O MMPM expõe os animais ao aumento da humidade e o contato constante da cauda com a água (Figura 3), o que poderia provocar alterações em mecanismos de controle de temperatura corporal e alterar o gasto energético. Além disso, ocorre a alteração do padrão de movimentação dos animais, que passam a caminhar apenas sobre as plataformas. Algumas tentativas foram descritas para padronizar a melhor exposição dos animais controles para esse modelo. Um estudo utilizou plataformas largas, suficientes para os animais experimentarem todas as fases do sono sem que houvesse o contato com a água, no entanto, esses animais apresentaram hipertrofia adrenal similar aos animais experimentais, além de um certo grau de PS paradoxal (Machado et al., 2004). Outro grupo controle foi proposto para esse modelo, colocando os animais sobre uma grade, das quais eles não entrariam em contato com a água, exceto suas caudas, no entanto, um efeito no rebote de sono foi identificado (Suchecki and Tufik, 2000). Atualmente, os animais controles utilizados para o MMPM são mantidos em suas caixas-moradia e deixados na mesma sala que os animais privados de sono (Monico-Neto et al., 2015a).

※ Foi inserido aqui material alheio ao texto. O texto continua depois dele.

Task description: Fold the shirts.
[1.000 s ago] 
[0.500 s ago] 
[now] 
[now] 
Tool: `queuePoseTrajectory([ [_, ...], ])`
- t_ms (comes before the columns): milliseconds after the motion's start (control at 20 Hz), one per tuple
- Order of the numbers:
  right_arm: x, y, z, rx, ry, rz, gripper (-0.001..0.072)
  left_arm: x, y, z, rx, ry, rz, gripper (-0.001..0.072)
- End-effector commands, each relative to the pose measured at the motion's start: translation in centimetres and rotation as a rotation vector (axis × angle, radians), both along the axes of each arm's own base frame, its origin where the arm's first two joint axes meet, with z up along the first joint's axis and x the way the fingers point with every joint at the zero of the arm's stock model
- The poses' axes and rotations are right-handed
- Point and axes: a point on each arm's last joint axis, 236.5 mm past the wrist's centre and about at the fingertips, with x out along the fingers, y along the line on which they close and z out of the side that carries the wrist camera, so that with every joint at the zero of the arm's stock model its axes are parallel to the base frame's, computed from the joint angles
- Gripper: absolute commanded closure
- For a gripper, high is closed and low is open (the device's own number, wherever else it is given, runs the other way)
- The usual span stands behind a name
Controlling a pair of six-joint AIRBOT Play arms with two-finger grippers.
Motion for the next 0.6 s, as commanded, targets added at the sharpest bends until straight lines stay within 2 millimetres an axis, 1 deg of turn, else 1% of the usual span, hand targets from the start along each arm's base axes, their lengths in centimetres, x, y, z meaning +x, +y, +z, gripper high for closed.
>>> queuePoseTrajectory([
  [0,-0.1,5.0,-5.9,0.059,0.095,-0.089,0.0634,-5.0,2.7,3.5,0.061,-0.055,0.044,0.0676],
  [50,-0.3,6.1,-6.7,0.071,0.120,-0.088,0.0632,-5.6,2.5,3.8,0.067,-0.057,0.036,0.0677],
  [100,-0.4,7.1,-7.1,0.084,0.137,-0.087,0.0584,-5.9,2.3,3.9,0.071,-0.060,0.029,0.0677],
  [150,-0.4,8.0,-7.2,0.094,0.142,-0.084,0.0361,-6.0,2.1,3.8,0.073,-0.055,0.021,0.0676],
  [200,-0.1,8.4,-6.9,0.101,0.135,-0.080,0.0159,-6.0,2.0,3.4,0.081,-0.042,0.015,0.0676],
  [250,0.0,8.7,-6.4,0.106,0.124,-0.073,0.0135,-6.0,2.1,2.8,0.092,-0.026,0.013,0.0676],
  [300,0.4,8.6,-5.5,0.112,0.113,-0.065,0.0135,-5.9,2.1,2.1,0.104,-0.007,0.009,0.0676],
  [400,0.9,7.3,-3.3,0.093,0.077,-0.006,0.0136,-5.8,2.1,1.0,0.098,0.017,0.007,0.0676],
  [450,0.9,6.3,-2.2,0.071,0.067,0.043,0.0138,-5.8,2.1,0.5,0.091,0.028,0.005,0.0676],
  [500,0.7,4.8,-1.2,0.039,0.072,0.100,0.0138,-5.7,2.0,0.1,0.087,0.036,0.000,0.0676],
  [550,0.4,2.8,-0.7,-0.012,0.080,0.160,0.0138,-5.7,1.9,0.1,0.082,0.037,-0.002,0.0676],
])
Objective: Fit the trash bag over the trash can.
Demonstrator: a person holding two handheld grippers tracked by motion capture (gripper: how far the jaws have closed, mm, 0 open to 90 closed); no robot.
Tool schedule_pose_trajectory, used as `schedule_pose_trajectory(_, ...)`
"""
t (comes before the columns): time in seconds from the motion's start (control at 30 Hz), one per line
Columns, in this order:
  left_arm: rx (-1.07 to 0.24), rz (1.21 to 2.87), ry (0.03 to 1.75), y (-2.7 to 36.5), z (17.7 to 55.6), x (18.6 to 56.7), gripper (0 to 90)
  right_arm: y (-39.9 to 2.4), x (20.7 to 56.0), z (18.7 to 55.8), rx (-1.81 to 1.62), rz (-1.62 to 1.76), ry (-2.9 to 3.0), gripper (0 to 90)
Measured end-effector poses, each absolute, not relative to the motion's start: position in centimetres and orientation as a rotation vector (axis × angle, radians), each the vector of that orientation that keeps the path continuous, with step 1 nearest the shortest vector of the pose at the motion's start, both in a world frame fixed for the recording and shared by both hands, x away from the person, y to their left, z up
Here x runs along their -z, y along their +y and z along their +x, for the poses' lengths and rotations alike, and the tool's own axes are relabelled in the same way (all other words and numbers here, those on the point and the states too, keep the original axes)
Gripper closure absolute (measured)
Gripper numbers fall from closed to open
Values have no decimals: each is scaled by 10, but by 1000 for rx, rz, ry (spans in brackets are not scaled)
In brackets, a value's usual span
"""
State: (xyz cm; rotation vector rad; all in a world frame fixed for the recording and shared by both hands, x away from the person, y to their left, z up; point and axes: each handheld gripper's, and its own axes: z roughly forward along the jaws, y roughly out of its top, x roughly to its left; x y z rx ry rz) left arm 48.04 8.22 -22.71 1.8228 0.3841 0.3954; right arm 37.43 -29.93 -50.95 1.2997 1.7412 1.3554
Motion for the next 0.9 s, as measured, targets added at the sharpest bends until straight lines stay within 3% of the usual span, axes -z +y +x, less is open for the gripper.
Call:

Os modelos que utilizam movimentação forçada também expõem os animais ao estresse da mudança de ambiente, além do isolamento social e a necessidade do implante de eletrodos corticais e musculares. Outra limitação discutida nesses métodos é que a atividade motora imposta aos animais influencia no padrão do rebote de sono. O modelo do DOW apresenta limitações referentes aos animais controles, sendo que eles permanecem sobre o mesmo disco que os animais experimentais e são acordados quando a rotação do disco é acionada. Assim, o sono dos animais controles só é possível quando não há o acionamento da rotação do disco, o que os

leva a um certo grau de PS (cerca de 28 % a 39 % de restrição de sono) (Rechtschaffen et al., 1989, Cirelli et al., 1999, Ramanathan et al., 2002).

O modelo de privação manual mostrou-se ser mais problemático, por ser impraticável a sua utilização na indução de PS crônica, uma vez que os animais se adaptam rapidamente aos estímulos mais suaves, sendo necessário estímulos mais agressivos para manter os animais acordados, como a imersão em água (Feinberg and Campbell, 1993, Franken et al., 1991, Sternthal and Webb, 1986).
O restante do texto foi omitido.